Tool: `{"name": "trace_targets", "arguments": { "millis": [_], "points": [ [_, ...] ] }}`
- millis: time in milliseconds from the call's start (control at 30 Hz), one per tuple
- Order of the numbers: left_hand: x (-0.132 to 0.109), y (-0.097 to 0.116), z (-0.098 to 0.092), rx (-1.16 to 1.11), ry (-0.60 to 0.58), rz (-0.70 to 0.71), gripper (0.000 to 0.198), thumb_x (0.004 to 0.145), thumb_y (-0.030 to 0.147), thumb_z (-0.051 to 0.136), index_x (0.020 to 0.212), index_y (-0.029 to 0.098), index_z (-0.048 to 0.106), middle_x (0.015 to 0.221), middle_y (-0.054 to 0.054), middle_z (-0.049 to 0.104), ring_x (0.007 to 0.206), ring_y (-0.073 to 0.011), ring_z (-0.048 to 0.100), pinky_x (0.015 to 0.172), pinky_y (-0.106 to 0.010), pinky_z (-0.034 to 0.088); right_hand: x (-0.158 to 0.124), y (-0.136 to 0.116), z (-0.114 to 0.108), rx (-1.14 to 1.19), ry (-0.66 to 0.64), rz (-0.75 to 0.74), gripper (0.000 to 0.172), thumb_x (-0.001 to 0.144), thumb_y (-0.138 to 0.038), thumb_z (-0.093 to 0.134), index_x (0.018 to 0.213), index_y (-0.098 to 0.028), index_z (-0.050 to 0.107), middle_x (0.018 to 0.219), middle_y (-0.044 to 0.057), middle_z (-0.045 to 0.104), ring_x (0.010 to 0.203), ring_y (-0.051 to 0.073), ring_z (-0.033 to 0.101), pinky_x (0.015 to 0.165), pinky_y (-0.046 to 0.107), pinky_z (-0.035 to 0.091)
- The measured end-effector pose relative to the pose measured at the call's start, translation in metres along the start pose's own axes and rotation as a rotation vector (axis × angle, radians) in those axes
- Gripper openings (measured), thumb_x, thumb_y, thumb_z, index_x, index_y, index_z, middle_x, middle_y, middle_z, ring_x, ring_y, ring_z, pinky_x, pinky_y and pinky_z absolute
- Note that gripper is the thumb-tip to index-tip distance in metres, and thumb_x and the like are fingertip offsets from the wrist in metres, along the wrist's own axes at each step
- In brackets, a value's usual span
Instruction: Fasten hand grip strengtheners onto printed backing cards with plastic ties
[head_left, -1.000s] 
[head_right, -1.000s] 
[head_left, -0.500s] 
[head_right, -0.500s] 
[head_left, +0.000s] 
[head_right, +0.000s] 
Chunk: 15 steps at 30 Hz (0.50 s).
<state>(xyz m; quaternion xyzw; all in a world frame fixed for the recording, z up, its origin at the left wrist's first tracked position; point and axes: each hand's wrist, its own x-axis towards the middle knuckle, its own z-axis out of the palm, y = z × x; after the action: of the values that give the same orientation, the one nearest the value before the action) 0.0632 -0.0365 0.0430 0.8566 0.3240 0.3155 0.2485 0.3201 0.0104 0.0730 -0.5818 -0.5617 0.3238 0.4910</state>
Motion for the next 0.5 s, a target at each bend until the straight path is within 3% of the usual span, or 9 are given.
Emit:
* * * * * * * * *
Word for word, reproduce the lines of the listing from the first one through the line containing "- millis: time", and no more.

### ANSWER BELOW
Tool: `{"name": "trace_targets", "arguments": { "millis": [_], "points": [ [_, ...] ] }}`
- millis: time in milliseconds from the call's start (control at 30 Hz), one per tuple

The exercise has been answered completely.